At least that’s what I think it was. It happened so fast, and then he was jetting down the hallway toward his cabin, going, “See you tomorrow!” and waving like a lunatic.

“Yeah, dude!” Marko called after him. “We’ll get you some sticks tomorrow. And maybe you can help us with sound check on Thursday!”

“Awesome!” Kip called back.

And it would have been, only sometime during the night, Kip Kensington disappeared.

TWENTY

That night my brain must’ve been wrestling with the Kensington code, because I had a weird nightmare where numbers were chasing letters. At first it was like a big swirl of digits and letters, but then the numbers got legs and arms and
knives
, and became an angry mob, hunting down letters. They had voices, too, and I could hear them yelling, “Get ’em! Get ’em!” but I don’t remember any faces.

The
letters
, though, definitely had faces. And no knives. Or legs. My face was in an
S
, Marissa’s was in an
M
, Kip’s was in a
K
, and Darren’s and Marko’s faces were on the top arms of an
X
. None of us could move. We were just petrified Letter People being attacked by the Number Mob.

What was weird—well,
weirder
—was that the knives didn’t hurt. Those numbers hacked away at us, but we were like sponges or something and just sealed back up.

And then an
N
appeared with Noah’s face, and for some reason he had a voice and hollered, “Why was six afraid of seven?” into the Number Mob.

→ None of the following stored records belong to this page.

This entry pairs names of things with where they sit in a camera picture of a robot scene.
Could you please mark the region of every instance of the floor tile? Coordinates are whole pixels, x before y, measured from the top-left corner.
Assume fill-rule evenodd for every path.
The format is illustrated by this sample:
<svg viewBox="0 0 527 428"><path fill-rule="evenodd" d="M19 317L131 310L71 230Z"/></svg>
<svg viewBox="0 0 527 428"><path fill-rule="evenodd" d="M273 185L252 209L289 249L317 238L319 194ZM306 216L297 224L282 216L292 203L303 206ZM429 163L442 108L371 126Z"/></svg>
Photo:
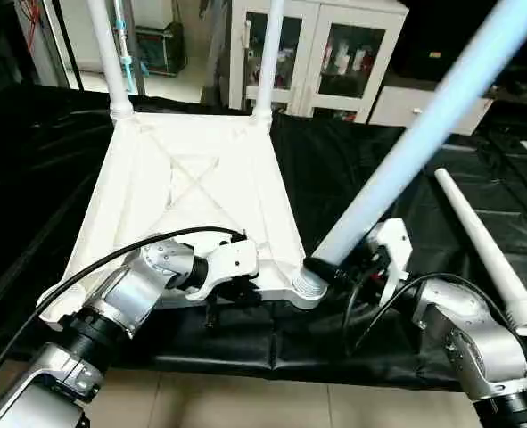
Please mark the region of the floor tile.
<svg viewBox="0 0 527 428"><path fill-rule="evenodd" d="M479 428L463 393L329 385L333 428Z"/></svg>
<svg viewBox="0 0 527 428"><path fill-rule="evenodd" d="M149 428L328 428L321 383L163 374Z"/></svg>
<svg viewBox="0 0 527 428"><path fill-rule="evenodd" d="M146 428L160 375L137 370L110 370L101 391L85 412L94 427Z"/></svg>
<svg viewBox="0 0 527 428"><path fill-rule="evenodd" d="M144 87L148 96L159 96L183 103L199 103L205 79L206 58L191 57L187 66L174 78L151 74L144 77ZM87 91L108 92L104 75L81 71L83 87ZM70 87L77 89L77 81L71 70L67 70Z"/></svg>

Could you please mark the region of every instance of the metal pole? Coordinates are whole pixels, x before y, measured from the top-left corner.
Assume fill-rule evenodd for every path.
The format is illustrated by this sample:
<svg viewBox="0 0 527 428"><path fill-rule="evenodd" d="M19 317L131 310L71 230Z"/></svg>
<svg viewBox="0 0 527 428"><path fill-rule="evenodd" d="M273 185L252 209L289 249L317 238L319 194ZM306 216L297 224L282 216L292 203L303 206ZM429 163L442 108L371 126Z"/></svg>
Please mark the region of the metal pole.
<svg viewBox="0 0 527 428"><path fill-rule="evenodd" d="M67 49L67 55L69 56L70 66L73 69L75 80L77 80L77 87L79 91L84 91L83 81L81 80L81 74L78 71L77 60L73 53L73 46L70 44L69 33L67 32L67 26L65 25L65 19L63 18L63 10L61 8L61 2L59 0L52 0L53 9L55 10L55 16L59 22L59 28L65 42L65 49Z"/></svg>
<svg viewBox="0 0 527 428"><path fill-rule="evenodd" d="M124 87L124 79L120 70L119 55L112 37L109 14L106 11L104 0L87 0L88 9L91 13L93 30L99 46L99 54L103 63L106 84L109 87L111 97L111 117L113 120L130 117L134 112L132 104L128 100L127 91Z"/></svg>
<svg viewBox="0 0 527 428"><path fill-rule="evenodd" d="M259 72L259 92L255 109L253 109L255 119L266 123L268 128L271 127L271 95L275 85L275 70L283 27L283 9L284 0L271 1L261 58L261 71Z"/></svg>
<svg viewBox="0 0 527 428"><path fill-rule="evenodd" d="M412 181L527 38L527 0L501 0L313 257L340 264Z"/></svg>
<svg viewBox="0 0 527 428"><path fill-rule="evenodd" d="M128 50L132 56L134 67L132 72L135 75L136 91L139 95L146 95L144 87L144 77L140 68L140 54L138 52L138 39L136 38L135 15L132 10L132 0L122 0L124 10L124 21L127 23Z"/></svg>

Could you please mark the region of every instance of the white tube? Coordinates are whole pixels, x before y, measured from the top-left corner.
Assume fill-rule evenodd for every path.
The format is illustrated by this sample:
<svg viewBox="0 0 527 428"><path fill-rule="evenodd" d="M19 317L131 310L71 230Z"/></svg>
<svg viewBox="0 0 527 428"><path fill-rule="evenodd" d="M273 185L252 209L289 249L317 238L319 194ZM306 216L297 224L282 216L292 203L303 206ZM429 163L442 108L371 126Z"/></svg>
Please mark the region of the white tube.
<svg viewBox="0 0 527 428"><path fill-rule="evenodd" d="M113 120L130 117L134 112L124 87L117 48L112 37L109 14L104 0L86 0L91 13L93 31L99 46L104 76L111 97L111 117Z"/></svg>
<svg viewBox="0 0 527 428"><path fill-rule="evenodd" d="M503 298L506 314L513 327L519 335L527 336L526 288L448 171L440 168L435 171L435 177Z"/></svg>
<svg viewBox="0 0 527 428"><path fill-rule="evenodd" d="M265 123L268 128L271 127L271 98L273 86L275 85L275 70L279 54L281 28L283 27L283 9L284 0L271 0L271 9L265 31L263 56L261 58L261 70L259 72L259 91L255 108L253 109L255 119Z"/></svg>
<svg viewBox="0 0 527 428"><path fill-rule="evenodd" d="M340 264L427 163L527 37L527 0L501 0L313 256Z"/></svg>

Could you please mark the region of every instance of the black tarp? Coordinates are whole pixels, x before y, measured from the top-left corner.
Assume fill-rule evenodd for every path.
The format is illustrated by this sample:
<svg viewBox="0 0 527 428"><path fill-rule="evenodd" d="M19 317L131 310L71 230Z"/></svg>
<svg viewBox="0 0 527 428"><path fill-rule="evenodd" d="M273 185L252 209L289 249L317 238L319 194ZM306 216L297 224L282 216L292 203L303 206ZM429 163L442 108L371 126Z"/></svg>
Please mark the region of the black tarp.
<svg viewBox="0 0 527 428"><path fill-rule="evenodd" d="M134 97L139 111L233 114ZM0 94L0 349L55 284L70 255L111 138L105 94L17 86ZM311 252L402 128L275 117L272 138L301 240ZM455 213L432 178L446 167L527 286L527 152L518 139L451 136L388 216L404 218L414 246L408 270L448 271L497 297ZM303 311L276 301L224 307L214 332L203 308L153 313L118 365L329 383L458 388L441 350L397 313L362 350L342 358L343 296ZM364 323L364 313L355 316ZM28 358L55 335L38 321L12 357Z"/></svg>

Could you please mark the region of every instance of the black cable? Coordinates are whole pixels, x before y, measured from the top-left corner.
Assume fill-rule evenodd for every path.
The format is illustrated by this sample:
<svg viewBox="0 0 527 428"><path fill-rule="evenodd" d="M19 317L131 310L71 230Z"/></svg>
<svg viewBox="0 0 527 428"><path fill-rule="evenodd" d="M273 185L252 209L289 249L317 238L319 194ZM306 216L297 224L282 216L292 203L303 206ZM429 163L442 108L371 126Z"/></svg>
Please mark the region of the black cable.
<svg viewBox="0 0 527 428"><path fill-rule="evenodd" d="M28 317L28 319L21 325L21 327L18 329L18 331L13 335L13 337L10 339L10 341L5 345L5 348L0 353L0 367L4 363L7 354L17 342L17 340L20 338L20 336L23 334L25 329L37 318L39 317L50 305L54 302L55 299L57 299L62 293L66 292L69 288L71 288L72 285L83 279L85 276L93 273L98 268L106 265L107 263L113 261L119 256L122 256L124 254L127 254L128 252L131 252L133 250L137 250L141 247L144 247L145 245L151 244L151 243L157 243L158 241L163 241L165 239L174 238L176 236L180 235L189 235L194 234L197 232L220 232L222 234L231 234L232 236L243 236L241 232L237 232L232 229L227 229L225 227L218 227L218 226L201 226L201 227L189 227L187 229L180 229L173 232L167 232L165 234L150 236L148 238L144 238L140 241L137 241L135 243L131 243L130 245L127 245L125 247L122 247L116 251L113 251L111 254L104 256L103 258L97 260L96 262L90 264L89 266L85 267L84 269L77 272L77 274L73 275L71 278L69 278L67 281L65 281L63 284L59 285L55 290L53 290L39 305L33 310L31 315Z"/></svg>
<svg viewBox="0 0 527 428"><path fill-rule="evenodd" d="M481 288L479 288L477 285L469 281L468 279L463 278L462 276L458 276L455 274L449 274L445 272L433 272L430 274L425 274L422 276L419 276L416 279L413 279L411 281L406 282L402 288L400 288L386 303L383 304L383 306L376 312L376 315L372 318L364 332L358 337L357 341L354 344L354 347L351 349L351 354L357 351L360 344L365 340L368 333L372 330L372 328L376 325L376 323L384 316L386 312L392 307L392 305L400 298L402 297L406 292L411 290L414 287L417 287L420 283L423 281L427 281L428 279L443 279L446 281L451 282L458 282L464 285L466 288L471 290L472 292L475 292L479 297L481 297L487 305L492 309L494 312L494 315L500 319L504 327L516 338L516 340L521 345L521 348L523 349L523 353L525 356L525 359L527 360L527 343L523 340L521 336L519 336L516 332L516 330L513 328L509 320L506 318L505 313L501 310L501 308L498 306L497 303L487 294L485 293Z"/></svg>
<svg viewBox="0 0 527 428"><path fill-rule="evenodd" d="M75 54L73 53L73 46L70 43L69 33L67 32L67 27L65 26L65 19L63 18L61 2L59 0L52 0L52 4L55 10L55 16L59 21L59 28L61 29L63 41L65 42L65 49L67 49L67 55L69 56L70 66L73 69L75 80L77 80L78 90L84 91L85 88L83 87L83 81L81 80L81 73L78 71L77 60L75 59Z"/></svg>
<svg viewBox="0 0 527 428"><path fill-rule="evenodd" d="M350 315L352 313L352 309L354 308L354 303L356 302L356 299L360 292L362 291L362 288L364 287L364 284L366 281L370 278L371 275L375 274L380 268L378 266L374 266L367 270L363 276L358 280L352 282L352 290L350 291L349 298L346 303L346 309L344 310L344 314L342 316L342 323L341 323L341 330L342 330L342 347L344 348L344 352L347 356L350 356L352 354L352 349L350 348L350 342L349 342L349 326L350 326Z"/></svg>

All the numbers stopped and waited.

“Because seven eight nine!” Noah the
N
shouted.

Now, even though the numbers didn’t have faces, it
was clear they were all going, Huh? So Noah the
N
hollered, “Get it? Seven
ate
nine?” and all at once the Number Mob turned on the number seven.

Luckily, the phone rang and woke me up from my stupid number wars dream. The curtains were closed tight, so I thought it was deep, dark nighttime, but when I stumbled over to the desk to answer the phone, the clock said it was almost ten in the morning. And I could sort of hear Captain Harald’s voice announcing something over the hallway speakers about us being in Puerto Vallarta.

I fumbled with the phone before finally getting it up to my ear. “Hello?”

“Rise and shine, sleepyhead! I’ve booked us on a sailing and snorkeling expedition. Leaves in an hour.”

“In an hour?”

“What are you, a rock star? I can’t believe you’re still in bed.”

“Very funny,” I grumble, because he’s obviously having a good time paying me back for yesterday’s wake-up call.